Ce qu'est devenu le rire
Comme il est curieux et terrible, quand on n’a pas de raison de rire, qu’on s’en abstient par jeu ou pour l’expérimentation et qu’on ne regarde pas son entourage, de s’apercevoir qu’on ne sourit presque toujours que par convention et même parfois pour désamorcer la maladresse des autres, pour atténuer en somme la pitié qu’ils nous inspirent ou risquent d’inspirer autour de nous : le rire que nous avons le plus souvent « prend la défense », mais il est dénué de spontanéité, il ne sert pas à l’humour, c’est une manière d’agrément qui rassure et aide à trouver le chemin de la normalité – en quoi on n’est jamais soi-même parmi des amis.
Perdre l’habitude de sourire par automatisme ou par politesse (ce qui revient au même), c’est recouvrer son intégrité, c’est retrouver son humour-propre. L’usage majoritaire du rire dépossède : on oublie ses attributs dans cet échange qu’on octroie ou qu’on extirpe. Le régime « de ne pas se forcer », c’est-à-dire la désaccoutumance, la désintoxication du rire-sans-penser, avoir une raison de rire par adhésion plutôt que par code auquel on réagit et se soumet de bon ou mauvais gré, voilà qui doit sainement rééquilibrer le tempérament, lui rendre son bon aloi, sa spontanéité et sa franchise – son honnêteté, en somme.
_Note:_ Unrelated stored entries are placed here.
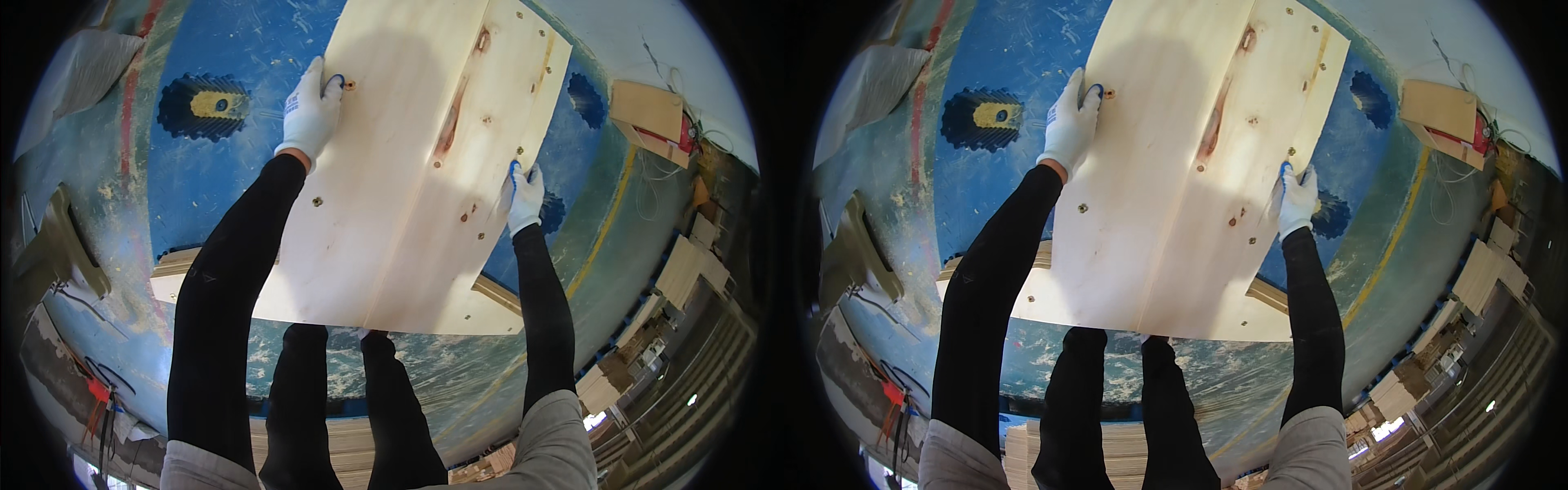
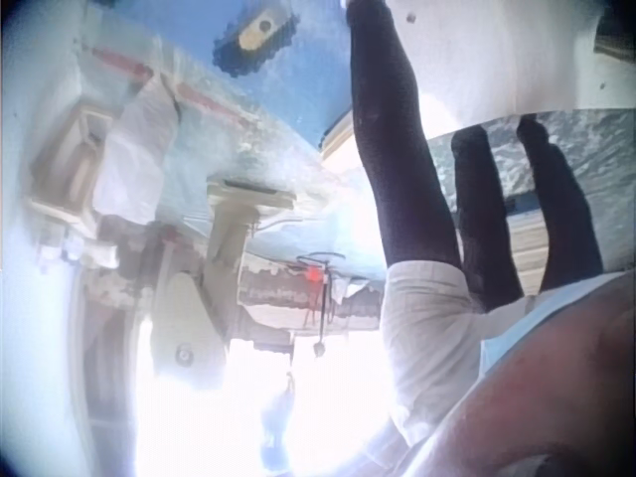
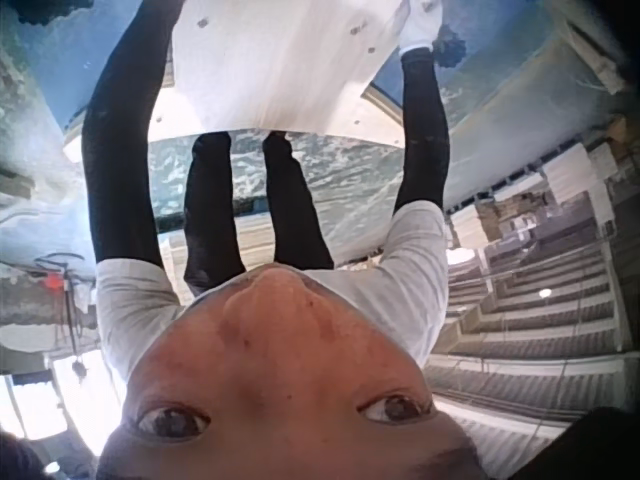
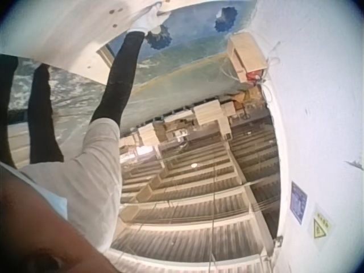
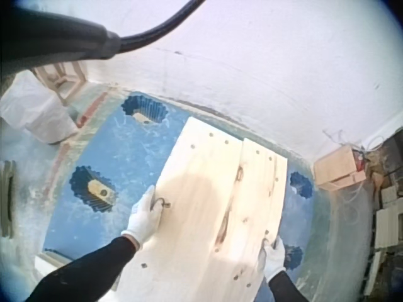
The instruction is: The person picks up wooden boards and positions them under an industrial stapling machine. They place the boards on a pallet on the floor to align them and use the machine to drive fasteners into the wood joints.
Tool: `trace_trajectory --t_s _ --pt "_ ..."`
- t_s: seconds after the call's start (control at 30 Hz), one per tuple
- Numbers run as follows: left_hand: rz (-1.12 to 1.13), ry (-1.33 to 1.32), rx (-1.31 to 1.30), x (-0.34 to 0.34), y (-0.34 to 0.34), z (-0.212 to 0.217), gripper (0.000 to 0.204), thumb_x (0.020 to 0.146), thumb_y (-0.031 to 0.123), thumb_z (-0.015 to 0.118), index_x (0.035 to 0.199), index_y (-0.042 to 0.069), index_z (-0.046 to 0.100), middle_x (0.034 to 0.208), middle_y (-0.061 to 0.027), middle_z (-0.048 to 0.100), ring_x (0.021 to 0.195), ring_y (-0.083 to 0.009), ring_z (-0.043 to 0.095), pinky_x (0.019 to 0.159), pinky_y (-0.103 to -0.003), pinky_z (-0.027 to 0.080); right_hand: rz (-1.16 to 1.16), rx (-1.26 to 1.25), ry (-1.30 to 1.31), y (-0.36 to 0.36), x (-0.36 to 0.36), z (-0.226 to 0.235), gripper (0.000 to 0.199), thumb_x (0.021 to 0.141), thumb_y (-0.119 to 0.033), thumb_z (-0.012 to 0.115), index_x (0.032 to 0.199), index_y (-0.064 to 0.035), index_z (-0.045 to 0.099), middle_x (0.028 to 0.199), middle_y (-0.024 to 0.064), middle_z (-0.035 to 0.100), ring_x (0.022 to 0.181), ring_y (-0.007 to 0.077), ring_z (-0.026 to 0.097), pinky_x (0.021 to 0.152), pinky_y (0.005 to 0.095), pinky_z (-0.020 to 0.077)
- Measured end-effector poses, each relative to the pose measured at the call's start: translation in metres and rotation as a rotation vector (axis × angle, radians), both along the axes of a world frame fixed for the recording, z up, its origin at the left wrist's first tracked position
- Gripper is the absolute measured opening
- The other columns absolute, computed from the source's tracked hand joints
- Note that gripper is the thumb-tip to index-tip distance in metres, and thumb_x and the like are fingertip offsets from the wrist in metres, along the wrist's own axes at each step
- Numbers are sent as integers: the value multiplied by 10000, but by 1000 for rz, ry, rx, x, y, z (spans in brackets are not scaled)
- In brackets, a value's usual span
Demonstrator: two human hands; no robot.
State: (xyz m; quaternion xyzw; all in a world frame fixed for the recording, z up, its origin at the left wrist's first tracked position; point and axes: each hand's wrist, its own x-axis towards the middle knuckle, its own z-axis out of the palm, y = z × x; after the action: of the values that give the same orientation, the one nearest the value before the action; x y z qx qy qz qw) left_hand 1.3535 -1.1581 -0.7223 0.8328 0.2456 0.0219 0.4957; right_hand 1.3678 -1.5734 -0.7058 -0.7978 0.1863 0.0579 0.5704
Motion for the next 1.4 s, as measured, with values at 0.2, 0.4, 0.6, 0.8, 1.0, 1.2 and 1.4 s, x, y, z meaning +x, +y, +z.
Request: trace_trajectory --t_s 0.2,0.4,0.6,0.8,1.0,1.2,1.4 --pt "-37 -2 55 -2 0 -8 552 1025 301 533 1466 -20 450 1481 -248 494 1373 -391 472 1136 -413 386 17 -65 55 -15 -3 -9 567 968 -82 659 1444 91 403 1395 161 558 1241 202 557 1053 302 430" --pt "-110 -149 518 -43 -23 18 623 946 241 664 1452 -38 432 1457 -324 458 1342 -453 465 1128 -497 374 49 -94 131 -10 -12 6 765 960 -184 696 1524 118 278 1533 234 433 1371 255 478 1142 325 360" --pt "-515 172 151 -229 -140 76 734 914 281 691 1500 -25 372 1550 -275 369 1398 -482 368 1142 -526 346 49 -195 293 -27 -132 22 774 956 -286 700 1494 131 331 1460 245 506 1351 273 489 1132 345 365" --pt "-294 346 -28 -252 -208 85 735 875 287 712 1462 -52 429 1548 -292 360 1407 -486 356 1136 -531 355 -40 -88 339 3 -198 42 567 971 -142 655 1427 102 423 1371 184 572 1215 234 569 1049 329 430" --pt "-293 341 12 -260 -215 80 689 865 287 712 1432 -31 482 1517 -321 392 1388 -504 382 1112 -536 382 -33 -50 361 -11 -206 40 658 956 -87 632 1488 142 319 1435 221 516 1308 236 508 1108 324 384" --pt "-364 350 10 -261 -211 80 676 872 290 694 1424 -37 482 1519 -339 376 1376 -515 389 1118 -545 374 -30 -139 342 -11 -212 39 716 939 -114 649 1501 146 290 1498 251 469 1392 298 464 1164 355 345" --pt "-391 384 54 -261 -203 86 641 891 280 643 1424 -37 482 1530 -304 386 1404 -464 380 1141 -508 353 56 -128 324 -2 -193 55 629 936 -119 659 1445 121 378 1372 212 561 1246 277 552 1079 356 414"
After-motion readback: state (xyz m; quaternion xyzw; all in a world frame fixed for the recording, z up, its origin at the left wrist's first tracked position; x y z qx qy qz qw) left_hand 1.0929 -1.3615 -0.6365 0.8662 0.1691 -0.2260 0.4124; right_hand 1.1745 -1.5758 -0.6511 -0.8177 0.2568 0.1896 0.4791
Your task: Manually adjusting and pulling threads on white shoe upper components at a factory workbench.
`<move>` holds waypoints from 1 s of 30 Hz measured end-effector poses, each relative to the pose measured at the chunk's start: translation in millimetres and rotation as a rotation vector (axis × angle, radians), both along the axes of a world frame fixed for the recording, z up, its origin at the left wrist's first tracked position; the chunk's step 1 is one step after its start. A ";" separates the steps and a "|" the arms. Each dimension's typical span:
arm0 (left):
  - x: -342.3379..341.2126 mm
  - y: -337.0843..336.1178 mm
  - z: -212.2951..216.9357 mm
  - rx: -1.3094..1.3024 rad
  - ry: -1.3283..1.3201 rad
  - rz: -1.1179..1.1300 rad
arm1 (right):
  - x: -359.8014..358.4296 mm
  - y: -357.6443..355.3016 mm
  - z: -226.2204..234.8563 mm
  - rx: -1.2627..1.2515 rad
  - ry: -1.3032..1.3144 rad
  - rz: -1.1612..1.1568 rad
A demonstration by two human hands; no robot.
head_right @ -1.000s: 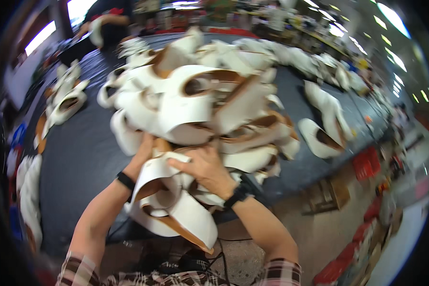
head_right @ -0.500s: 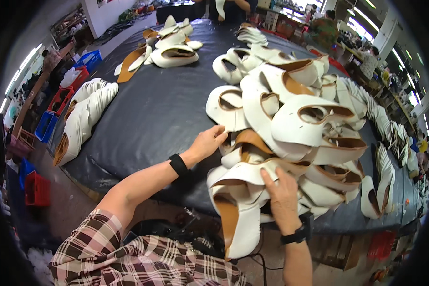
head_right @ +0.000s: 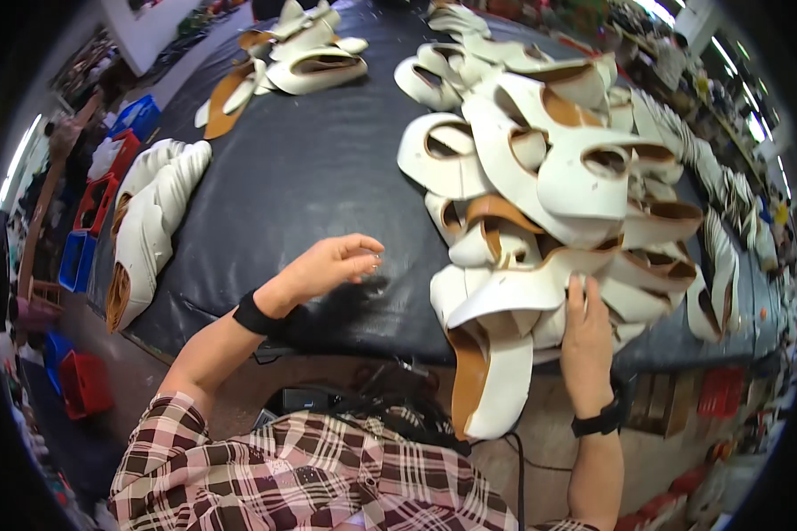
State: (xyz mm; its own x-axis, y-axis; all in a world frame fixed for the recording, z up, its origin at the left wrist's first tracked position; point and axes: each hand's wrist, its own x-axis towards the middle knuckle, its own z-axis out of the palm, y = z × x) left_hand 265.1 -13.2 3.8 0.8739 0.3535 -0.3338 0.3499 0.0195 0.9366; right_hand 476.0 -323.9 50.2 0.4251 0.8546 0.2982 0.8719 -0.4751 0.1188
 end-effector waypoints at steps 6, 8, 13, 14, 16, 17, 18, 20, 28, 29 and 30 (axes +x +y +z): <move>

La conformité où se situe toujours une crainte n’indique qu’une routine acquise : cela vaut pour le rire dont nul ne sait plus peut-être ce qu’il signifie dès lors qu’on l’a vidé de sa substance intime, de ses variétés naturelles, de ses expressions idiosyncratiques – son essence n’est plus qu’une imitation un peu angoissée et un simulacre de complaisance ; c’est largement pour cela qu’on constate qu’il n’y a en effet presque plus de fou rire inextinguible.
Le port obligatoire du masque sanitaire, dissimulant la bouche et réduisant à presque rien la nécessité d’accompagner des lèvres par sociabilité une détente commune, m’a donné l’occasion de ne rire qu’en volonté véritable, qu’avec la fraîcheur qui justement n’est pas un masque ; or, on se force généralement à rire, il suffit d’écouter les autres : la même plaisanterie ne suscite pas les mêmes rires selon qu’un supérieur, qu’un ami, ou qu’un indifférent l’ait prononcée, y compris si c’est peu ou prou de la même manière – j’ai remarqué terriblement cela qu’autrui rend toujours une sorte de rire hiérarchique qui est le contraire d’un abandon, qui est un désir presque fébrile de connivence et de statut. J’aimerais vérifier ce qui se produirait si je ne riais plus qu’aux traits effectivement drôles, sans jamais désamorcer quelque chose. On me jugerait encore plus monstrueux sans doute, mais je devine déjà que c’est pour ce genre d’attitudes qu’on ne m’estime pas du tout empathique, parce que je ne feins jamais un soutien ou une adversité.